These commands help visualize relationships between two quantitative variables, calculate correlation coefficients, and model relationships using least-squares regression. Some commands require mosaic (noted in comments) so you should install that package.
library(mosaic)
We will use the KidsFeet data from the mosaicData package
# Foot length and width on a bunch of kids
data(KidsFeet)
head(KidsFeet) #extra
## name birthmonth birthyear length width sex biggerfoot domhand
## 1 David 5 88 24.4 8.4 B L R
## 2 Lars 10 87 25.4 8.8 B L L
## 3 Zach 12 87 24.5 9.7 B R R
## 4 Josh 1 88 25.2 9.8 B L R
## 5 Lang 2 88 25.1 8.9 B L R
## 6 Scotty 3 88 25.7 9.7 B R R
Make a figure of width as a function of length.
#
ggplot(KidsFeet, aes(x=length, y=width)) +
geom_point(col="darkblue")
Add a least squares regression line - method one.
#
ggplot(KidsFeet, aes(x=length, y=width)) +
geom_point(col="darkblue") +
geom_lm(col="red") #from mosaic
Add a least squares regression line - method two - also includes confidence interval.
#
ggplot(KidsFeet, aes(x=length, y=width)) +
geom_point(col="darkblue") +
geom_smooth(method=lm, col="red")
Examine the correlation coefficient between length and width
# this syntax depends on mosaic
cor(width~length, data=KidsFeet)
## [1] 0.6410961
# this syntax fine either way
cor(KidsFeet$length, KidsFeet$width)
## [1] 0.6410961
lm()Run a linear regression model and view coefficient point estimates
# lm() constructs a linear model of a quantitative variable
# if predictor is a categorical factor, this is ANOVA
# if predictor is quantitative, this is regression
feet.lm <- lm(width~length, data=KidsFeet)

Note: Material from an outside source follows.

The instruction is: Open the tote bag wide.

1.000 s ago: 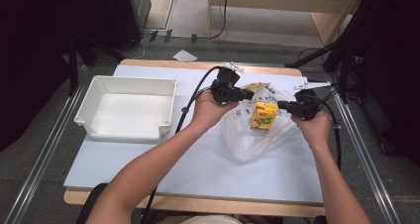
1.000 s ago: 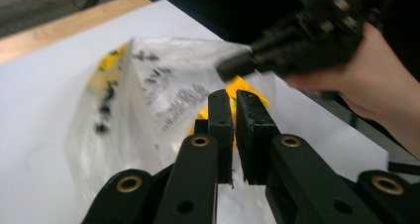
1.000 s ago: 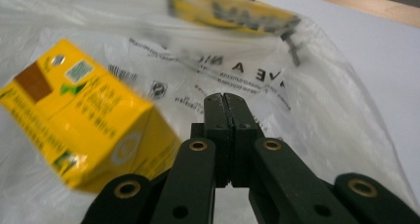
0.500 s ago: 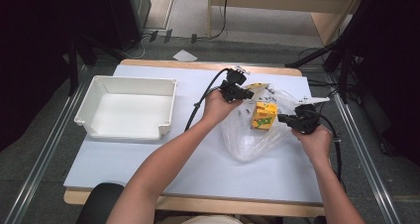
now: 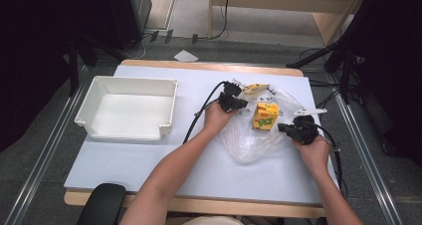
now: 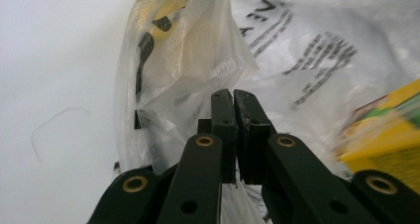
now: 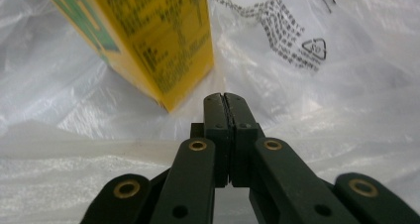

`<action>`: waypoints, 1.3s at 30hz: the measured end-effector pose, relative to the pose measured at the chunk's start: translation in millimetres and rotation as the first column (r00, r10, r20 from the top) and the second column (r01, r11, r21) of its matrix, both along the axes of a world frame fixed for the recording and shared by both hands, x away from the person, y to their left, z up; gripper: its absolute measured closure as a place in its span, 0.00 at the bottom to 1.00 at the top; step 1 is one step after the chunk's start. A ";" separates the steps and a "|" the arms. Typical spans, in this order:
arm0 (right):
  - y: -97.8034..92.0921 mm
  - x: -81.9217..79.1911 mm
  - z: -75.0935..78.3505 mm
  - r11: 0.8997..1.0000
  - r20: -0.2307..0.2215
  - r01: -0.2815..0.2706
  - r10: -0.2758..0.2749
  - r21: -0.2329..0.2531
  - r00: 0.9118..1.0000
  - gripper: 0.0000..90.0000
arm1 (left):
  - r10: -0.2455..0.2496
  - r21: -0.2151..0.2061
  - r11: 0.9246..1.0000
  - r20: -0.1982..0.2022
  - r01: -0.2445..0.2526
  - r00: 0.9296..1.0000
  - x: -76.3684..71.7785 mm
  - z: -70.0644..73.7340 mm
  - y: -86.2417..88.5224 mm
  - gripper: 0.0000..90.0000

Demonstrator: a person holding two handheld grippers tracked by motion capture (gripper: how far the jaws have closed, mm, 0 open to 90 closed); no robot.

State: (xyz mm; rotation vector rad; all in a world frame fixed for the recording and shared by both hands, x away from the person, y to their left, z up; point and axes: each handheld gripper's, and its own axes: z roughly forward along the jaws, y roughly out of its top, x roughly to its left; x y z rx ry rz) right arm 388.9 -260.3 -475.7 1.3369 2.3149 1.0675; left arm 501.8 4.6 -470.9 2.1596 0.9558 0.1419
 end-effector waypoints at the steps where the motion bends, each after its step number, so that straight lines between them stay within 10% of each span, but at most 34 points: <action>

# lm() just makes the model, to look at an ANOVA table we can use anova()
feet.lm
##
## Call:
## lm(formula = width ~ length, data = KidsFeet)
##
## Coefficients:
## (Intercept) length
## 2.8623 0.2479
The summary() command provides both the \(R^2\) value (“Multiple R-squared”) and \(t\)-tests for the null hypothesis that intercept \(\beta_0 = 0\) and slope \(\beta-1=0\):
summary(feet.lm)
##
## Call:
## lm(formula = width ~ length, data = KidsFeet)
##
## Residuals:
## Min 1Q Median 3Q Max
## -0.83864 -0.31056 -0.00892 0.27622 0.76300
##
## Coefficients:
## Estimate Std. Error t value Pr(>|t|)
## (Intercept) 2.8623 1.2081 2.369 0.0232 *
## length 0.2480 0.0488 5.081 1.1e-05 ***
## ---
## Signif. codes: 0 '***' 0.001 '**' 0.01 '*' 0.05 '.' 0.1 ' ' 1
##
## Residual standard error: 0.3963 on 37 degrees of freedom
## Multiple R-squared: 0.411, Adjusted R-squared: 0.3951
## F-statistic: 25.82 on 1 and 37 DF, p-value: 1.097e-05
Get confidence interval for the coefficients using confint()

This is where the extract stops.